How to Harness Brainpower at your Next Gathering: World Café

By Kimberley King

According to Ravi Tangri, “If your people don’t build action plans to apply what they’ve learned at their meetings, the wave of busyness that greets them when they get back to work overwhelms them, and their notes sit on a shelf or in a file. There are proven processes and approaches to drive up engagement at meetings and help participants leave with a clear and solid action plan.  Consider investigating the use of a World Cafe to boost the results of your next gathering.  World Cafes are guided by the following:

  • Powerful questions drive meaningful conversations
  • Clear objectives set for the meeting are accomplished
  • You tap the expertise in the room for results

World Café can be modified to meet a wide variety of needs.

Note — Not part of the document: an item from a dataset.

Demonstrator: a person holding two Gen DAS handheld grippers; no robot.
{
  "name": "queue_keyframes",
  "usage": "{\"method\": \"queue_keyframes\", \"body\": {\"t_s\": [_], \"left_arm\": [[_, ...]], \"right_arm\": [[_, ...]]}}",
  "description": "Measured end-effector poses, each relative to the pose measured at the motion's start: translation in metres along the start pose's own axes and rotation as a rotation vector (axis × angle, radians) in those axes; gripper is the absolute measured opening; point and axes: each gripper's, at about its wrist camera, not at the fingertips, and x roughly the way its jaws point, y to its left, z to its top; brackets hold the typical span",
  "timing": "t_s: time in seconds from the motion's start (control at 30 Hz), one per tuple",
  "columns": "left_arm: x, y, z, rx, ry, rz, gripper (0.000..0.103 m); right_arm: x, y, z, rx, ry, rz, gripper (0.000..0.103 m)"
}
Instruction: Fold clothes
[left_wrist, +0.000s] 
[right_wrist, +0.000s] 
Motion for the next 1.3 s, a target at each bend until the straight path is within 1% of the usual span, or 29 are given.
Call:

Specifics of context, numbers, purpose, location, and other circumstances are factored into each event’s unique invitation, design, and question choice, but the following five components comprise the basic model:

  1. Setting:Create an environment modelled after a café, i.e. small round tables covered with a checkered tablecloth, flip chart paper, colored markers.  There should be four chairs at each table. Resist the urge to use regular meeting rounds of 6 or 8… this inhibits participation by all participants as people can hide behind their smartphones.
  2. Introduction:The host begins with a warm welcome and an introduction to the World Café process, setting the context, sharing the Cafe Etiquette, and putting participants at ease.
  3. Small Group Rounds:The process begins with the first of three or more twenty minute rounds of conversation for the small group seated around a table. At the end of the twenty minutes, each member of the group moves to a different new table. They may or may not choose to leave one person as the “table host” for the next round, who welcomes the next group and briefly fills them in on what happened in the previous round.
  4. Questions:Each round starts with a question designed for the specific context and desired purpose of the session. The same questions can be used for more than one round, or they can be built upon each other to focus the conversation or guide its direction. These questions can align with your strategic initiatives and direction.
  5. Harvest:After the small groups (and/or in between rounds, as desired) individuals are invited to share insights or other results from their conversations with the rest of the large group. These results can be captured visually in a variety of ways, most often using Graphic Facilitation at the front of the room. This process can quickly bring a large room to consensus as well as providing individual results for each person to walk away with.